Prompt: Return exactly the lines below, starting with the one that has "job: provide the outline of every instance of the wooden" and going on through the one that has "job: provide the outline of every instance of the teal".

(Given information begins)

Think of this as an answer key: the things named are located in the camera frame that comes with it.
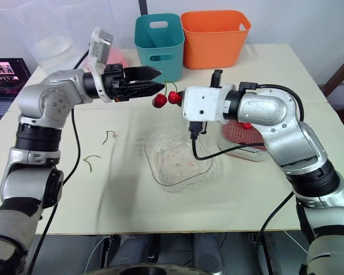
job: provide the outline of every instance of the wooden frame
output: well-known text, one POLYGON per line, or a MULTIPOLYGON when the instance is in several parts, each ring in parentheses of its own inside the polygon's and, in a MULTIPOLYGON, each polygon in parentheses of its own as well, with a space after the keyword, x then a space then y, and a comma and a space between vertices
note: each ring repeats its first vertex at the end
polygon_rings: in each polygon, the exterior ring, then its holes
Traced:
POLYGON ((344 80, 344 64, 337 70, 331 79, 321 87, 323 94, 328 97, 332 91, 344 80))

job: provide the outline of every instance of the teal basket
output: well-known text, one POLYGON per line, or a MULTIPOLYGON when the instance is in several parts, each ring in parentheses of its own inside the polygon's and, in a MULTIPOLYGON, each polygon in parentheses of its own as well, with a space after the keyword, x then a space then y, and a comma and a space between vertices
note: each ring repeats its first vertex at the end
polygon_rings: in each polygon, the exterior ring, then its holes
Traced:
POLYGON ((135 46, 140 62, 162 71, 154 81, 177 81, 182 77, 184 42, 181 21, 176 14, 149 14, 136 20, 135 46))

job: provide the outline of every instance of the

(Given information ends)

Solution to this exercise:
job: provide the outline of every instance of the wooden frame
output: well-known text, one POLYGON per line, or a MULTIPOLYGON when the instance is in several parts, each ring in parentheses of its own inside the polygon's and, in a MULTIPOLYGON, each polygon in parentheses of its own as well, with a space after the keyword, x then a space then y, and a comma and a space between vertices
note: each ring repeats its first vertex at the end
polygon_rings: in each polygon, the exterior ring, then its holes
Traced:
POLYGON ((344 80, 344 64, 337 70, 331 79, 321 87, 323 94, 328 97, 332 91, 344 80))

job: provide the outline of every instance of the teal basket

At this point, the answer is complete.